President Donald Trump greets supporters at a April 29, 2017 rally in Harrisburg, PA. The Make America Great Again event is to celebrate the presidents first 100 days in office and to campaign for the 2020 US Presidential Election. Bastiaan Slabbers/NurPhoto via Getty Images

While Senate Democrats had very little input on the bill, lobbyists saw the bill early on and gave their input - for example, real estate groups spoke with members of Congress to voice their concern over a potential limit on interest deductions.

The $1.5 trillion dollar tax bill was a priority for Senate Republicans and lobbyists alike. Senator Lindsay Graham (R-South Carolina), said last month that the tax bill needed to be passed if Republicans didn't want to see donor money dry up.

"Financial contributions will stop," said Graham of the potential ramifications of the bill not passing, according to an NBC report.

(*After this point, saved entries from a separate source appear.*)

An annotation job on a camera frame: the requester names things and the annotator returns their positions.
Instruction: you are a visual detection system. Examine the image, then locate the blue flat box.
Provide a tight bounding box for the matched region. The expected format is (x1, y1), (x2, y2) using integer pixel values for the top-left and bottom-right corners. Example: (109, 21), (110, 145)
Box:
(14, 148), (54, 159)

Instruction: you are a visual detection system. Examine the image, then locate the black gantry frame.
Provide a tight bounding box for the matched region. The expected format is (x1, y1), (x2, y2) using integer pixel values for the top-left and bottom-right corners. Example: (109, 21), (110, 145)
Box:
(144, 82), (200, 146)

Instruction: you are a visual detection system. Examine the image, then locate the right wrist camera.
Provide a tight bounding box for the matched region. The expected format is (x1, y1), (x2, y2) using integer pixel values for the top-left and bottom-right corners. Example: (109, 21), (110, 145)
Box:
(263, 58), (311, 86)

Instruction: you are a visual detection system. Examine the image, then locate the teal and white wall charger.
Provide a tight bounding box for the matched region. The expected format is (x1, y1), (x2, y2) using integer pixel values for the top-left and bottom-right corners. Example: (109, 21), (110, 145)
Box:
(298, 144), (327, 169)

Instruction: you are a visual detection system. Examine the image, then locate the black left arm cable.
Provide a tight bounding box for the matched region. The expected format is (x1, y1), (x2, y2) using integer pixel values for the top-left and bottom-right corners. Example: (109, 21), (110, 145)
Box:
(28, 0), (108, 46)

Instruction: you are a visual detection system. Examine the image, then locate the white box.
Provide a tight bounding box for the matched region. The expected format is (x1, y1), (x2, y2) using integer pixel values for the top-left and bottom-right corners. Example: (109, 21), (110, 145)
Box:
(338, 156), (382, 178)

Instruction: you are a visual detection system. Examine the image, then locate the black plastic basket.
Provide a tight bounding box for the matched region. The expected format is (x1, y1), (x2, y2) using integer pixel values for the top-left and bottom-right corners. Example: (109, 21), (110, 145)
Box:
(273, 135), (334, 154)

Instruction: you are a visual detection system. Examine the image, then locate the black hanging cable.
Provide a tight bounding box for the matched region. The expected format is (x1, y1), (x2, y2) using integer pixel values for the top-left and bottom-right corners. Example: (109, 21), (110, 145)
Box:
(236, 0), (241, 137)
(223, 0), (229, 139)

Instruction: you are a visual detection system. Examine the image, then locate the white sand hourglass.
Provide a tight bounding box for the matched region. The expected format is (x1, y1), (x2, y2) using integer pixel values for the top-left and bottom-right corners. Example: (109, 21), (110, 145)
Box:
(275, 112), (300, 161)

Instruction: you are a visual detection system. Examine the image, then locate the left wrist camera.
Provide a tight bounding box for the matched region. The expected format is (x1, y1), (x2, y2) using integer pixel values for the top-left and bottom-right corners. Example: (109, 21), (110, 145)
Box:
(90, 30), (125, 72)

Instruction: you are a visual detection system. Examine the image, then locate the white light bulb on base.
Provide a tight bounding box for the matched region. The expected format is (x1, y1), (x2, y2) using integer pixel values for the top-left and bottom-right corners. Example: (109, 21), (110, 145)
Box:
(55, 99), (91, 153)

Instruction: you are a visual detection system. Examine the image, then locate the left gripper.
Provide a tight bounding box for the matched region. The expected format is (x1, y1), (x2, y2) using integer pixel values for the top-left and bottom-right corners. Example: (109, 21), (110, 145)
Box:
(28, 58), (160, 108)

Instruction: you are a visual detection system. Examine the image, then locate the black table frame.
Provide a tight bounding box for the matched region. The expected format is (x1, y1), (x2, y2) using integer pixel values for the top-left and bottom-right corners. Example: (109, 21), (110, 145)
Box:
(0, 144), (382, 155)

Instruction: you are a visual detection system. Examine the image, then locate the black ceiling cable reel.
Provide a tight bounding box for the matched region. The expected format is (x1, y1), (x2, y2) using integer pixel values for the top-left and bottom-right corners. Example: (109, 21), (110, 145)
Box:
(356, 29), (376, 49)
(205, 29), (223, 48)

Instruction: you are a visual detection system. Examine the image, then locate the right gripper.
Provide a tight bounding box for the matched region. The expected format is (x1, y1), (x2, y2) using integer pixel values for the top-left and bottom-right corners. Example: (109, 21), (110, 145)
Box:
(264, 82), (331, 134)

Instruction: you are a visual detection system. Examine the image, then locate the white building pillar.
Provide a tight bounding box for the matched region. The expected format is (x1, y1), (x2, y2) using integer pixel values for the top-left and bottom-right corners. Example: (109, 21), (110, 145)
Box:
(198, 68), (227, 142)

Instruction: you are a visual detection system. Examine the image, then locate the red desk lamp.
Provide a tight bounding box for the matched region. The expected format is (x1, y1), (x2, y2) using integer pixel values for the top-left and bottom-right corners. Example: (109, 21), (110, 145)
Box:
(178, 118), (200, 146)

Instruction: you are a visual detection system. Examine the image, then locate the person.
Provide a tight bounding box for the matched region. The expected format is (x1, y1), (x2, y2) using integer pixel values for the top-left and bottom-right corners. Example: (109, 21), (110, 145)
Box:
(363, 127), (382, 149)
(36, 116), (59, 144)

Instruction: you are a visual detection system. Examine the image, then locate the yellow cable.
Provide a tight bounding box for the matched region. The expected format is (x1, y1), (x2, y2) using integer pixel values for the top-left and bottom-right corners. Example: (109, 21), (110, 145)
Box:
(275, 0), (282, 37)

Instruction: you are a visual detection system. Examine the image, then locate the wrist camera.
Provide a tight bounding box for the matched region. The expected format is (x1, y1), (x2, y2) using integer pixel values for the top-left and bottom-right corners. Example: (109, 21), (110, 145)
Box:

Graham has also said that the bill needed to pass to avoid the demise of the Republican party as a whole.

Now that the tax bill is one step closer to finalization, Trump can take his promises to protect corporate tax benefits and cash them in, coming back to the White House with a sizable boost to his 2020 campaign funding. The campaign raised more than $36 million in the first nine months of 2017.

"The Republicans have managed to take a bad bill and make it worse," said Senate Democratic leader Chuck Schumer.

"Under the cover of darkness and with the aid of haste, a flurry of last-minute changes will stuff even more money into the pockets of the wealthy and the biggest corporations."